* [Your objective]:
Please copy each line from the entries that contains the string "camera".

────

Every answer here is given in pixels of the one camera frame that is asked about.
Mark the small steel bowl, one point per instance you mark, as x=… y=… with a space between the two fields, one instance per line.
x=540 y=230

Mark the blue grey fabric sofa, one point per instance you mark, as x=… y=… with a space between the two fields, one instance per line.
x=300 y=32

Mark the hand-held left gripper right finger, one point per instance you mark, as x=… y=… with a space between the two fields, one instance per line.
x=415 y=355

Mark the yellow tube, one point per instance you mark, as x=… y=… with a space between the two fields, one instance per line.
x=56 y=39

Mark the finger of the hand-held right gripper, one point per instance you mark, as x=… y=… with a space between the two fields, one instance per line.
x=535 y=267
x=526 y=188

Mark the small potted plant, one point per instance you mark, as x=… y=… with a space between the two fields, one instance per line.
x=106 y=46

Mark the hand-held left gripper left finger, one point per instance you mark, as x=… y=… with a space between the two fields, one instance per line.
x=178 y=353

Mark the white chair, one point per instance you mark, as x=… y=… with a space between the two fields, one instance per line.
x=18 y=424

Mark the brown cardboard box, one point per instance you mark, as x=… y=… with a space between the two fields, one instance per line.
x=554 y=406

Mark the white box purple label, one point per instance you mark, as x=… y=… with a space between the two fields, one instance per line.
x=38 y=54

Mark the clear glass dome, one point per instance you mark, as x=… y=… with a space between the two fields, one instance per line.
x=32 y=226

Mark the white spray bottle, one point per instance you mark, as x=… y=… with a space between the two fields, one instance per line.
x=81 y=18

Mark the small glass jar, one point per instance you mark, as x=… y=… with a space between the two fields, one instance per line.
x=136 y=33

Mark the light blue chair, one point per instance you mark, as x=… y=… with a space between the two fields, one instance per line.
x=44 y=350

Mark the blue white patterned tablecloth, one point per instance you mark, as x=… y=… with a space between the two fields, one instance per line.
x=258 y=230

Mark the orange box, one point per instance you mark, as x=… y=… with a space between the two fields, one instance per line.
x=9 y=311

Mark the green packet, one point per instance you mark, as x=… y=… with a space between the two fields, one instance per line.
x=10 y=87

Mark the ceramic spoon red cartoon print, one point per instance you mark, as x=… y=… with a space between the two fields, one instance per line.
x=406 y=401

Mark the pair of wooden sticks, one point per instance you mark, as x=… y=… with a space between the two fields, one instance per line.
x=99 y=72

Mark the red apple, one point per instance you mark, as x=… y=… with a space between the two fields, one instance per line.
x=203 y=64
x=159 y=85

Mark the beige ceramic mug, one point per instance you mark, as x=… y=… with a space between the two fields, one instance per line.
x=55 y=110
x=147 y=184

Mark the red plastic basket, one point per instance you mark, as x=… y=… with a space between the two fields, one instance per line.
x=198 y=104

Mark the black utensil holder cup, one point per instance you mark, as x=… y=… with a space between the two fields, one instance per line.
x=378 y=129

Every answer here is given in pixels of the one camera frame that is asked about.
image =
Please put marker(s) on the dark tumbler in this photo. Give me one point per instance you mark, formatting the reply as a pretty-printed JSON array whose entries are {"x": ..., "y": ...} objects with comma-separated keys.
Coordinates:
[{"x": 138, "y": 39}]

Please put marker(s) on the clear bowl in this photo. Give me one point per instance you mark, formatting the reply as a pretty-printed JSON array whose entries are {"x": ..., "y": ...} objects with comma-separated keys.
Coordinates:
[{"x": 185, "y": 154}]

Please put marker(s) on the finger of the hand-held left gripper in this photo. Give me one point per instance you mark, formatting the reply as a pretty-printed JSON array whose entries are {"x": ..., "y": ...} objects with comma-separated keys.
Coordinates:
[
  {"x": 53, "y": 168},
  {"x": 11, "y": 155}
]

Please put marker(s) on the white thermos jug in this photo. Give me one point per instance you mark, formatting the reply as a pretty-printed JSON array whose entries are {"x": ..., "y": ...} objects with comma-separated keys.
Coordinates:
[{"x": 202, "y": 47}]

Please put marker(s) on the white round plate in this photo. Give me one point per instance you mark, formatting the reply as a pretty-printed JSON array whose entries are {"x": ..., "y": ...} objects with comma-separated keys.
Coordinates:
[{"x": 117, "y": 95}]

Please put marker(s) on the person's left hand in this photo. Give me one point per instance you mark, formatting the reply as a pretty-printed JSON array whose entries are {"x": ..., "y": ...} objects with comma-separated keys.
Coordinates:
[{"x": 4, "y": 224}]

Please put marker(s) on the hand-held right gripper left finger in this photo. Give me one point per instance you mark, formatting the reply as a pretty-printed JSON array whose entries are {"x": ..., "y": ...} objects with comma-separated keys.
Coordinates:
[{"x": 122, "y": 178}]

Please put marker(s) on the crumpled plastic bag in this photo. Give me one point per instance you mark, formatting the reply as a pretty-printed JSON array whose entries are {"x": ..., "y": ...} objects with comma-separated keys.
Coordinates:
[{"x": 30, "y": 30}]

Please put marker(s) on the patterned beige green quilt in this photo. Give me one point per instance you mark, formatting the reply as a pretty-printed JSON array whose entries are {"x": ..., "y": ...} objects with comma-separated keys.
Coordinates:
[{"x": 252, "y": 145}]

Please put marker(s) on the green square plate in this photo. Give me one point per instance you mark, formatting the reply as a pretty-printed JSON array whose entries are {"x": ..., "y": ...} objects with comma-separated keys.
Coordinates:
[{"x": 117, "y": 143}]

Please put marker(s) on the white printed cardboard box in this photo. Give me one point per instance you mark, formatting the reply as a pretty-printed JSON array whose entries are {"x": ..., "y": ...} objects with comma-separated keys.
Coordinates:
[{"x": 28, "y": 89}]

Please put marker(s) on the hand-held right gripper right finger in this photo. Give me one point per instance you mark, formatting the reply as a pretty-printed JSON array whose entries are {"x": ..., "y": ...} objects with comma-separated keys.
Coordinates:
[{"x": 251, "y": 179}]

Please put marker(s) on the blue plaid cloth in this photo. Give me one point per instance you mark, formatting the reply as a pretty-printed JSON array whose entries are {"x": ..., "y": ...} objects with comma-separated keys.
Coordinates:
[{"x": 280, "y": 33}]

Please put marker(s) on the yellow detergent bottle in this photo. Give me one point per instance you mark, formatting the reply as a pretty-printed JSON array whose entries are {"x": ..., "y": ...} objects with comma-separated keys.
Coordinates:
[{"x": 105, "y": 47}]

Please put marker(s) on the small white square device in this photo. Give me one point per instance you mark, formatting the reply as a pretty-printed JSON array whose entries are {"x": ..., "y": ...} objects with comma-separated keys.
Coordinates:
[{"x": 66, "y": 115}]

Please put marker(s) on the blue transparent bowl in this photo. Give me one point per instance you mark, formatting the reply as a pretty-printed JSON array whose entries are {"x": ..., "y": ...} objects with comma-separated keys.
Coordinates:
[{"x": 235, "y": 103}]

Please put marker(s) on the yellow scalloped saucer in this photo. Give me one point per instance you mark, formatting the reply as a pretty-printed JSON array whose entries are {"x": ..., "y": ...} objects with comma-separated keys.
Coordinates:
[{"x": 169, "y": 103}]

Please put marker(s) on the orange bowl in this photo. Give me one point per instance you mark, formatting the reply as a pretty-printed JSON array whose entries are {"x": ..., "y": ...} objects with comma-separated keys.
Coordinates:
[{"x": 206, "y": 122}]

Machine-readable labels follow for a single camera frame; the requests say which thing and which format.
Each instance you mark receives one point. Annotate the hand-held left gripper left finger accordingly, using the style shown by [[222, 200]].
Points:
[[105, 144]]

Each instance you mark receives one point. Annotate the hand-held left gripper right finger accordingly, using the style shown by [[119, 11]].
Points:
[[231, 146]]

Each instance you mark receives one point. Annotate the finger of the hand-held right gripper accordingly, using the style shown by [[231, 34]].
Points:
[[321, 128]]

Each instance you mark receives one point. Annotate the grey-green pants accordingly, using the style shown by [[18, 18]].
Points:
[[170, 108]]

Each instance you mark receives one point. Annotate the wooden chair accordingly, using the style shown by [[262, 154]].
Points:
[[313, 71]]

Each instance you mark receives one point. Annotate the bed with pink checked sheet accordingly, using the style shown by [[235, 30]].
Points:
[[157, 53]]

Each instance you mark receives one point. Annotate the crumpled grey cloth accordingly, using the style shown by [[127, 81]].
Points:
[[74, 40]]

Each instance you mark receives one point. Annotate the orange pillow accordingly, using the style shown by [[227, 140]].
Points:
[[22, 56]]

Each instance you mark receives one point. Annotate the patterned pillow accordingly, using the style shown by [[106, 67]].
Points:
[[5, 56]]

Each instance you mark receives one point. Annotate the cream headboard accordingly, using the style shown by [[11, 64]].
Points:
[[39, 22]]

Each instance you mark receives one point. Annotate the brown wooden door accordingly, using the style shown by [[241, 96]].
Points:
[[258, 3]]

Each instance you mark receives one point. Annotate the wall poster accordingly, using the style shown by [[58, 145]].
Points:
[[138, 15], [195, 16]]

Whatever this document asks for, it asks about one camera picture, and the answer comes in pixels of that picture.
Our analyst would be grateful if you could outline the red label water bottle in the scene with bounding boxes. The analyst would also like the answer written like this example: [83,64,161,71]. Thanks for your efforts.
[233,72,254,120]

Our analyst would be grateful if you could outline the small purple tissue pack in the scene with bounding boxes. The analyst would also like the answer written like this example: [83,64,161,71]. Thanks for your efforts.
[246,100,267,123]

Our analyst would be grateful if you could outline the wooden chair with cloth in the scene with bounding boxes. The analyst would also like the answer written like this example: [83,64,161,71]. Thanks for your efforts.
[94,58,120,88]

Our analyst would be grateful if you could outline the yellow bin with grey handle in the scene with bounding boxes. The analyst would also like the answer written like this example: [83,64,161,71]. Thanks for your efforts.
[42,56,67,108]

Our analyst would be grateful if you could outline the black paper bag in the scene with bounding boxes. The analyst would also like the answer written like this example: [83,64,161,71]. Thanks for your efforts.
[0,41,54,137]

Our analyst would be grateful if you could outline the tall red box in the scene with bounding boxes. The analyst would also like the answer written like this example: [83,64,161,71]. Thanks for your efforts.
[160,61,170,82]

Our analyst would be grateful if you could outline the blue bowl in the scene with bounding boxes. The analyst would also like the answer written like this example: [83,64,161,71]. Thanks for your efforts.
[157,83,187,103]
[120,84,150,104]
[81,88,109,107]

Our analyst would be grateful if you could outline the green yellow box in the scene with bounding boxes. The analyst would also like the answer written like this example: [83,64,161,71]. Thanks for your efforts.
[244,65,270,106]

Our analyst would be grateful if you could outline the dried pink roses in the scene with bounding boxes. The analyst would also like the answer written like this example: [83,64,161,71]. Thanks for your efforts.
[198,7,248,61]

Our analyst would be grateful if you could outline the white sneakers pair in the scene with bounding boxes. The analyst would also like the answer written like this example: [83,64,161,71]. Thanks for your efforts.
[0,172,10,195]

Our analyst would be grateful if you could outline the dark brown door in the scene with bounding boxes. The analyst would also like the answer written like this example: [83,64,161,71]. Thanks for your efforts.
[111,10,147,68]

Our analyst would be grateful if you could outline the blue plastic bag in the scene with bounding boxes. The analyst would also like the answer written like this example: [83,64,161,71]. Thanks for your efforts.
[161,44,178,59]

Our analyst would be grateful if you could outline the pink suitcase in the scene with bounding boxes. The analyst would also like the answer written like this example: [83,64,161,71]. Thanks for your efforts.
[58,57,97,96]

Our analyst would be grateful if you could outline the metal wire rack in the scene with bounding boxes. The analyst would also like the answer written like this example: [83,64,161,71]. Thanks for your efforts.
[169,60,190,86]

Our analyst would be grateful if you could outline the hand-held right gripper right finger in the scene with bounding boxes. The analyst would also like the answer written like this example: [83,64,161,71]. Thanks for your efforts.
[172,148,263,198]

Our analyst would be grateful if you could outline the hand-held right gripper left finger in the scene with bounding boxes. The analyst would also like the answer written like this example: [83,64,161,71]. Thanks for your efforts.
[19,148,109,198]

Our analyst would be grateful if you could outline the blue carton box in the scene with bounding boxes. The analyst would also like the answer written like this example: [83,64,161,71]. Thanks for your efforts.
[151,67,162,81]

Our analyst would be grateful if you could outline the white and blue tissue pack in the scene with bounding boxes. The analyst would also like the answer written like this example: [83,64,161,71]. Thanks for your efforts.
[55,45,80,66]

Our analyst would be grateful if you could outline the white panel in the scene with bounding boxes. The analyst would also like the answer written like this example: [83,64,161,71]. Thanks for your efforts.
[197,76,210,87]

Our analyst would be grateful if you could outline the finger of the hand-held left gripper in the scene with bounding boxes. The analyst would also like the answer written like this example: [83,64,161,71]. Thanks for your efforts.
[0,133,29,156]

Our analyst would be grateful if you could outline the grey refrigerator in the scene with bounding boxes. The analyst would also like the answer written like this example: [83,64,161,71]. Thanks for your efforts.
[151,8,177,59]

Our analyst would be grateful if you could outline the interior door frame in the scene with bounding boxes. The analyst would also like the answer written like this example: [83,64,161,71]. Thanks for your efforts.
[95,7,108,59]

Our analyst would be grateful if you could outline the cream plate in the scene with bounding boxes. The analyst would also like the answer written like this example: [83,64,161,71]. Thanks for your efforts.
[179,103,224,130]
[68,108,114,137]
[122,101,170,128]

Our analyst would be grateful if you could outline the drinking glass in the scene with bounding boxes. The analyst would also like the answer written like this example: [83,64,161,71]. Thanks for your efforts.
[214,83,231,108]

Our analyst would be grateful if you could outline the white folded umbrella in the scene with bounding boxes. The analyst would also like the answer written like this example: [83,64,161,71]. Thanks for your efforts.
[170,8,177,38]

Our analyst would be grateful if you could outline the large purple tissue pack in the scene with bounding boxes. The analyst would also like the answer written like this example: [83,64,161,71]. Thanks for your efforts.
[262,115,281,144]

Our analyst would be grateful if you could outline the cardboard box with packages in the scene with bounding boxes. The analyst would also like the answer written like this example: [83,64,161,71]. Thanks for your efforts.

────

* [Exercise response]:
Every answer here is given in pixels of the one camera frame that is asked about.
Every answer here is given in pixels of the one camera frame that is asked about.
Machine-readable labels follow for a single camera frame; the requests say which thing and which format.
Whatever this document asks for, it asks about one camera picture, and the answer comes in pixels of that picture.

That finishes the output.